The Duchess, 39, sued Associated Newspapers over the publication of five articles that reproduced extracts of the five-page handwritten letter sent to Thomas Markle.

She was last month granted a summary judgment, a legal step that saw the privacy claim and the bulk of the copyright claim resolved in her favour without trial.

The Duchess’s lawyers sought an order requiring Associated to publish a statement about the copyright win on the front page of the Mail On Sunday and the home page of MailOnline “to act as a deterrent to future infringers”.

Lord Justice Warby agreed, ruling that the newspaper must carry a statement about the legal victory that gave similar prominence to the original story. He will even specify font size in specific reference to a previous story.

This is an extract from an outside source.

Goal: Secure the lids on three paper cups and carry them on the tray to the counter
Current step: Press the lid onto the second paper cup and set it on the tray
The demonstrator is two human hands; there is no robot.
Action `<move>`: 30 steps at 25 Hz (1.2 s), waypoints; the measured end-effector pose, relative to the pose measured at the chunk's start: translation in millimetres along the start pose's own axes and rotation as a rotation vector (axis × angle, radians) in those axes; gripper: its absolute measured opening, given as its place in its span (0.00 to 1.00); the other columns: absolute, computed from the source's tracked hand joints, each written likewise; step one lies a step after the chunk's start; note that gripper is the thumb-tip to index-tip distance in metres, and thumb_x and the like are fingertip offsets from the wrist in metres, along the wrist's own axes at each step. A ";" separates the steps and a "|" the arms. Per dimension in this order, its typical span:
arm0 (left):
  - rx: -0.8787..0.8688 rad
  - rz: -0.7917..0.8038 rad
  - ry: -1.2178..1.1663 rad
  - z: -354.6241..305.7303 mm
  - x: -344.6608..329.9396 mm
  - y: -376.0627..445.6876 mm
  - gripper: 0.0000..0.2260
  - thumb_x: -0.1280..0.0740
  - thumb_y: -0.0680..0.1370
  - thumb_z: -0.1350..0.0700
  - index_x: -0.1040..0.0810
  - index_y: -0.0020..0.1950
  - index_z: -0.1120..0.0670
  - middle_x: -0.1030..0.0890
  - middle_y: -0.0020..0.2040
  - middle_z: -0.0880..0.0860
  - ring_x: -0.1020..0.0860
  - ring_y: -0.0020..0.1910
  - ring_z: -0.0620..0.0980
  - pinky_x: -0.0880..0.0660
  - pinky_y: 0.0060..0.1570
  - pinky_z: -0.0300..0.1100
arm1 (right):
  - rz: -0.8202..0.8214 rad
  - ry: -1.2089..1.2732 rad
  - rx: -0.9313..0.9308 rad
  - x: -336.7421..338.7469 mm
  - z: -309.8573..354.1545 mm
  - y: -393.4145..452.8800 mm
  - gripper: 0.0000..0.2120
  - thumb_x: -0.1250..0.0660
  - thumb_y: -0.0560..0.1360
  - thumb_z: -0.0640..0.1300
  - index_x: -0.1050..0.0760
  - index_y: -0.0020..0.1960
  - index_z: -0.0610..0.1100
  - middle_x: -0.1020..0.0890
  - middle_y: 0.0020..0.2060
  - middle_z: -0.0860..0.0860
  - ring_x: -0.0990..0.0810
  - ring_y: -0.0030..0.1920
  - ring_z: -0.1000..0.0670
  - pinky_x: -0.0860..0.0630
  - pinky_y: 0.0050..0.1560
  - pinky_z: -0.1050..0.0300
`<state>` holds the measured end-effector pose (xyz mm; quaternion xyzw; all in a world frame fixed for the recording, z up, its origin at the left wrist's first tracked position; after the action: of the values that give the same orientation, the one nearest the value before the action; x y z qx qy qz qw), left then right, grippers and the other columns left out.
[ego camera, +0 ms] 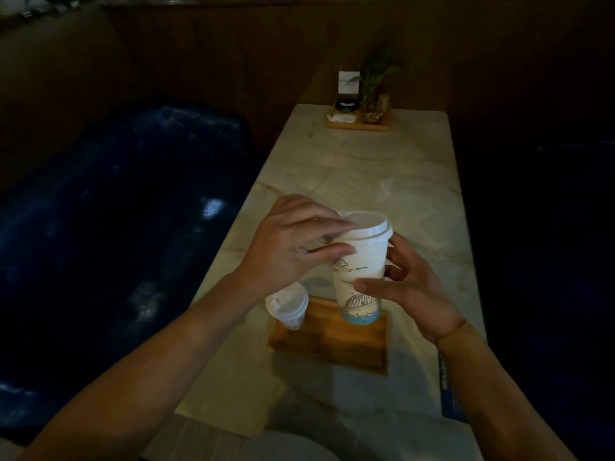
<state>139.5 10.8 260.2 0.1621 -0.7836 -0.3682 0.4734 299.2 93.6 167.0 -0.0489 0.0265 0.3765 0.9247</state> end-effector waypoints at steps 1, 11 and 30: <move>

He ordered that an 86-word notice also be printed “above the fold” on page three stating that it had “infringed her copyright” by publishing parts of the letter.

It will add: “There will be a trial of the remedies to which the Duchess is entitled, at which the court will decide whether the Duchess is the exclusive owner of copyright in all parts of the letter, or whether any other person owns a share.”

The statement must also be carried on MailOnline for a week, with a link to the full judgment.

The judge ordered the newspaper to print the judicial decision using a "discretionary power" taken from an EU directive on copyright infringement.

Meghan, Duchess of Sussex has been in a long battle with the newspaper  - AP
Meghan, Duchess of Sussex has been in a long battle with the newspaper - AP

Robin Callender Smith, a media law professor at Queen Mary University of London and former information rights judge, said the ruling was "jaw dropping" and could have a "chilling effect" on publishers.

Julian Darrall, a partner at Wiggin LLP, described it as “extraordinary – not just because of the troubling idea of courts dictating to newspapers what they should publish, on which page, for how long and in what font - but because the publisher had already reported the outcome with a link to the judgment, and of course the ruling has been the subject of a huge amount of publicity elsewhere.”

Steven Heffer, the head of media and privacy at Collyer Bristow LLP, said the order was “highly unusual and possibly without precedent.”

“Front page apologies are a very rare thing,” he said. "Years ago the Sun published one in favour of Elton John who had been subjected to a sustained libellous attack by the paper, but that was by agreement.

“I have not previously come across an order being made to publish a statement where the case has been heard. It is a particular provision in Copyright law which the judge has relied upon, so it is pretty novel. This is a hard and costly lesson for the Mail.”

Ms Grossman added: “To a certain extent it's very surprising, partly because it is a very novel interpretation of the law and partly because it is a discretionary matter - usually the judiciary awards a certain margin for editorial judgment because newspapers have other functions apart from appeasing Meghan Markle.

"One might say it's self-defeating in a case that is about protecting someone's privacy."

Profile: Mr Justice Warby
Profile: Mr Justice Warby

Lord Justice Warby said the wording was “modest” in comparison to the many thousands of words devoted to the original story and ensuing litigation over the last two years.

He insisted that the order was not granted as a punitive measure or with the intention to humiliate.The judge also granted the Duchess a declaration that Associated “misused her private information and infringed her copyright”.

A spokesman for Associated confirmed that the judgment would be appealed as part of the wider ruling handed down last month.